Required work:
Beginning with the first line, transcribe the entries below exactly through the line containing "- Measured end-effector", inclusive.

<<<<

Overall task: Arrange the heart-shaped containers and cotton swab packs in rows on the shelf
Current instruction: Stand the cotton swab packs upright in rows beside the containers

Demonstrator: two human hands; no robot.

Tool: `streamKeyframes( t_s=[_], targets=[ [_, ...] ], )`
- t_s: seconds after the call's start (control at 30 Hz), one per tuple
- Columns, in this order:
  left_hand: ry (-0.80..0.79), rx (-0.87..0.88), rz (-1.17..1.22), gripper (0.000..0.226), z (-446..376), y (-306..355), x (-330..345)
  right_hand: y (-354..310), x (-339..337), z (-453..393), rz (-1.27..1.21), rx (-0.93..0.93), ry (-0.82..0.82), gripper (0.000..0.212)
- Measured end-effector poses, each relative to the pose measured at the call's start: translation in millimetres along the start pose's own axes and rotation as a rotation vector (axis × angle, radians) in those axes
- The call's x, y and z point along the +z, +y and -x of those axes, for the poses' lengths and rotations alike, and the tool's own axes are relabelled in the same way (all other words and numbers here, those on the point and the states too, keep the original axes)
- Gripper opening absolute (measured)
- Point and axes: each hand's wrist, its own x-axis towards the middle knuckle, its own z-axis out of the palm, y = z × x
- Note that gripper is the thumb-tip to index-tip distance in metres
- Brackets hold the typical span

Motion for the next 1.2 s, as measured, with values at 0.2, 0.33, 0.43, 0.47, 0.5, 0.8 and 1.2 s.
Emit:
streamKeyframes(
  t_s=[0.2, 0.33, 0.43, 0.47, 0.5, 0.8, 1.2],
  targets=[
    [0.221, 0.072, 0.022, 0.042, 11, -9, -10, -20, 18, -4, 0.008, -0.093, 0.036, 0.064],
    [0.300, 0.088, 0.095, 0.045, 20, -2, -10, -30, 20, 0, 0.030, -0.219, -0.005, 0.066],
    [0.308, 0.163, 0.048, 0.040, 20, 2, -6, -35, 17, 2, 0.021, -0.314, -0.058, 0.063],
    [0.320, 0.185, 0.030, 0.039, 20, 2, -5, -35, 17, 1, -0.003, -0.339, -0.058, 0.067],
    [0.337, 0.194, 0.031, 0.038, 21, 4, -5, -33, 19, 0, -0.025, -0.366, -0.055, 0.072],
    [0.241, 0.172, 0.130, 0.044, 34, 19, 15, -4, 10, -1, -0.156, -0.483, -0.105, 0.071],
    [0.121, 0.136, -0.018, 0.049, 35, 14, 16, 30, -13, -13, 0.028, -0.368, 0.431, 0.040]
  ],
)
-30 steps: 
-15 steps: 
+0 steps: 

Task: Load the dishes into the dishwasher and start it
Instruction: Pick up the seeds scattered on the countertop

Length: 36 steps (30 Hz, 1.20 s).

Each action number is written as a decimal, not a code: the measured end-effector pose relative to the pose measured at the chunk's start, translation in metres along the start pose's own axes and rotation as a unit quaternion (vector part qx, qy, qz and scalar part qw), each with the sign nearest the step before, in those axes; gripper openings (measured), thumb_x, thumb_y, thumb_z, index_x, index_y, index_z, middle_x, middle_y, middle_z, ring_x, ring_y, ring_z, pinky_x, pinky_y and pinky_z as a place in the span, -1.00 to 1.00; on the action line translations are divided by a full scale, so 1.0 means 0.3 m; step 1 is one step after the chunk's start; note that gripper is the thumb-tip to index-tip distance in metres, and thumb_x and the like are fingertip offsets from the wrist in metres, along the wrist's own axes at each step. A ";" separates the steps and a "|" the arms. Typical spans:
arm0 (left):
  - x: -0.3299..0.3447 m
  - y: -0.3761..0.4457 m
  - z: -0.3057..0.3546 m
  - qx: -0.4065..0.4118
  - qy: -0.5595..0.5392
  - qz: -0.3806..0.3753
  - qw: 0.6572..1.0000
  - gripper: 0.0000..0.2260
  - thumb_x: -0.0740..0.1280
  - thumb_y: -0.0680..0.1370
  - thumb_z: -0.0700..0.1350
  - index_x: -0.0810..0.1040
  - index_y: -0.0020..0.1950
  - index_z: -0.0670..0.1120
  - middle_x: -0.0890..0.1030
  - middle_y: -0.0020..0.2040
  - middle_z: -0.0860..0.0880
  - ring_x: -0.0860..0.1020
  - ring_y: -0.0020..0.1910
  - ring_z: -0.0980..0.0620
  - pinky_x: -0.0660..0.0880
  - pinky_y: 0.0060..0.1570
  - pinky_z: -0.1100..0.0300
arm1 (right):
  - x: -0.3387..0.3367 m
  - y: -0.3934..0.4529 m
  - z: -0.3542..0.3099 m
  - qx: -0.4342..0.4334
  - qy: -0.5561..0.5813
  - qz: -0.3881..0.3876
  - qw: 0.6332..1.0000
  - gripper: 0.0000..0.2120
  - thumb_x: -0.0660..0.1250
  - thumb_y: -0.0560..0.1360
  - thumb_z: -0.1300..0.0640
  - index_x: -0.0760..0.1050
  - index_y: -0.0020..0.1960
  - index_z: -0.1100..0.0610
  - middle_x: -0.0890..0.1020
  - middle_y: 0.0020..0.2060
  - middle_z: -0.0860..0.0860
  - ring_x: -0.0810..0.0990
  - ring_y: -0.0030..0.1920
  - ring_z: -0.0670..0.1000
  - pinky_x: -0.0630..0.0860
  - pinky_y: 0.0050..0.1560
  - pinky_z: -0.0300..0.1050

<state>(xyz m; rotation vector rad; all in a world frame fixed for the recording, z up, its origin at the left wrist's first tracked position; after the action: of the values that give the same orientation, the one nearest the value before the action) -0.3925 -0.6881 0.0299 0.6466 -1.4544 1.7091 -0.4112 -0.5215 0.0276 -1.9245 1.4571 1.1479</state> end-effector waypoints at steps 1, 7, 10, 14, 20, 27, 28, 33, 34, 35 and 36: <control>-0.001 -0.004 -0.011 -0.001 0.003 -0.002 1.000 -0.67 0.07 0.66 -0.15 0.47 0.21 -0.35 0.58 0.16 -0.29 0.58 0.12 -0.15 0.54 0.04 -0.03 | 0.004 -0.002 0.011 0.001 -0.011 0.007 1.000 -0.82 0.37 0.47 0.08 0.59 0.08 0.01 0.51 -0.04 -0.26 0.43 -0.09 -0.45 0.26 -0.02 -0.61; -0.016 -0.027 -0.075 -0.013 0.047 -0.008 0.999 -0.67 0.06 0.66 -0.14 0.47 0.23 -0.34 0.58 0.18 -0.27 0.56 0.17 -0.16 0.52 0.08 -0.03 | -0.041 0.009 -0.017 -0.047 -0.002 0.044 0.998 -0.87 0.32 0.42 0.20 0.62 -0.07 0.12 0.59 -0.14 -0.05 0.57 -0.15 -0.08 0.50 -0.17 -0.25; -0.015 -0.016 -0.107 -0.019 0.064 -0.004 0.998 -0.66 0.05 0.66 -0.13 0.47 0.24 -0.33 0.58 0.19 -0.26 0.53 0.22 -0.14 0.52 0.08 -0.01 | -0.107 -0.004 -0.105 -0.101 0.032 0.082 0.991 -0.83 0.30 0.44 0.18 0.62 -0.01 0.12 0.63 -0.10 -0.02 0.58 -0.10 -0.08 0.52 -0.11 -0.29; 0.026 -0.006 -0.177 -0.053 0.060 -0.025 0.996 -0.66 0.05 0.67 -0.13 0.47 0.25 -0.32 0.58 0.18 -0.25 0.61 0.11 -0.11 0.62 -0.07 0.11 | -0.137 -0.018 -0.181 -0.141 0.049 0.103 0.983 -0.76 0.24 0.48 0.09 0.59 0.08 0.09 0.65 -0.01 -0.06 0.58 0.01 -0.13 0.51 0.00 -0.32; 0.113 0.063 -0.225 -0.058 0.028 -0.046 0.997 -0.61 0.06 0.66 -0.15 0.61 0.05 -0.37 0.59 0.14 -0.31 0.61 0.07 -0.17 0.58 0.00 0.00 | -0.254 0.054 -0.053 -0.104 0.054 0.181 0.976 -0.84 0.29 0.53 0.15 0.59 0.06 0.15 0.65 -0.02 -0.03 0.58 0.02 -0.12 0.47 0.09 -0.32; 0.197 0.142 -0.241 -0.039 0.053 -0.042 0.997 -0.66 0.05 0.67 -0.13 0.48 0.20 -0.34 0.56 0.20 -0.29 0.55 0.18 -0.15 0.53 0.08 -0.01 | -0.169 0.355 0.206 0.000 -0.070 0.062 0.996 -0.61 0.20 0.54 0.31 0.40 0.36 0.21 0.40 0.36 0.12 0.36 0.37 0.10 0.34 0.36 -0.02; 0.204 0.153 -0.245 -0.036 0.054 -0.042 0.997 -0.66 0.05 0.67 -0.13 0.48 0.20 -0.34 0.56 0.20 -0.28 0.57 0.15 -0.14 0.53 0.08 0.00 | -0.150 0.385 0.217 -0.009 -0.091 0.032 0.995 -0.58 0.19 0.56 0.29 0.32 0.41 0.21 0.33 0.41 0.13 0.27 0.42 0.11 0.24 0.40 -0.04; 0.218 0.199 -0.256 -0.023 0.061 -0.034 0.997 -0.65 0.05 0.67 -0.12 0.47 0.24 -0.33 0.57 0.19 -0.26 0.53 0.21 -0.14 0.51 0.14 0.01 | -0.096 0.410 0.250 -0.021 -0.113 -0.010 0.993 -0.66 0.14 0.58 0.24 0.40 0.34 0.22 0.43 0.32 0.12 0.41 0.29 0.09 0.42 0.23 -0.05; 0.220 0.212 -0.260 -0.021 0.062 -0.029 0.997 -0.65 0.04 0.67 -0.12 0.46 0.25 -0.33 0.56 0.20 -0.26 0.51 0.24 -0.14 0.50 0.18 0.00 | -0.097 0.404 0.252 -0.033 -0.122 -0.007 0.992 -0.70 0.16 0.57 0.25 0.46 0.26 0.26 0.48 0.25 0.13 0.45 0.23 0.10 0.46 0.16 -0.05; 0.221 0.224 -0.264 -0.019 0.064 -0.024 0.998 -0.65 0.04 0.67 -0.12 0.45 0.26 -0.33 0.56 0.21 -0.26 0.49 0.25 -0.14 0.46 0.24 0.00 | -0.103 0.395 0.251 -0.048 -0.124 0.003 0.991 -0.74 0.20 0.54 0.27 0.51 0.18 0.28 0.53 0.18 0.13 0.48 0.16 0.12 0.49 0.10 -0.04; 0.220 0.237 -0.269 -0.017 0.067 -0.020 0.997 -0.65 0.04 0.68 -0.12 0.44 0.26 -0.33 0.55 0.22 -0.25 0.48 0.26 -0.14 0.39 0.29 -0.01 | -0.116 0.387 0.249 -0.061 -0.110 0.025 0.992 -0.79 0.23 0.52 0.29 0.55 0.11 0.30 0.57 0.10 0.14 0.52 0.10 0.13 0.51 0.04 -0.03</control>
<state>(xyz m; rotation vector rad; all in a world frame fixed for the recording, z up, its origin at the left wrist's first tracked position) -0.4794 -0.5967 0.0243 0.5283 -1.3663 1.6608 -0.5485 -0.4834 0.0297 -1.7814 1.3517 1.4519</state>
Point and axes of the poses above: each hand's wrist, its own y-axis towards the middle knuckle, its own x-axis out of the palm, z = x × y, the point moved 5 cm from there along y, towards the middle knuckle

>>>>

Output of the exercise:
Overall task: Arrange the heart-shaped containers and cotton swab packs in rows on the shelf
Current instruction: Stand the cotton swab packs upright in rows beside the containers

Demonstrator: two human hands; no robot.

Tool: `streamKeyframes( t_s=[_], targets=[ [_, ...] ], )`
- t_s: seconds after the call's start (control at 30 Hz), one per tuple
- Columns, in this order:
  left_hand: ry (-0.80..0.79), rx (-0.87..0.88), rz (-1.17..1.22), gripper (0.000..0.226), z (-446..376), y (-306..355), x (-330..345)
  right_hand: y (-354..310), x (-339..337), z (-453..393), rz (-1.27..1.21), rx (-0.93..0.93), ry (-0.82..0.82), gripper (0.000..0.212)
- Measured end-effector poses, each relative to the pose measured at the call's start: translation in millimetres along the start pose's own axes and rotation as a rotation vector (axis × angle, radians) in those axes

That finishes the exercise, with nothing more to add.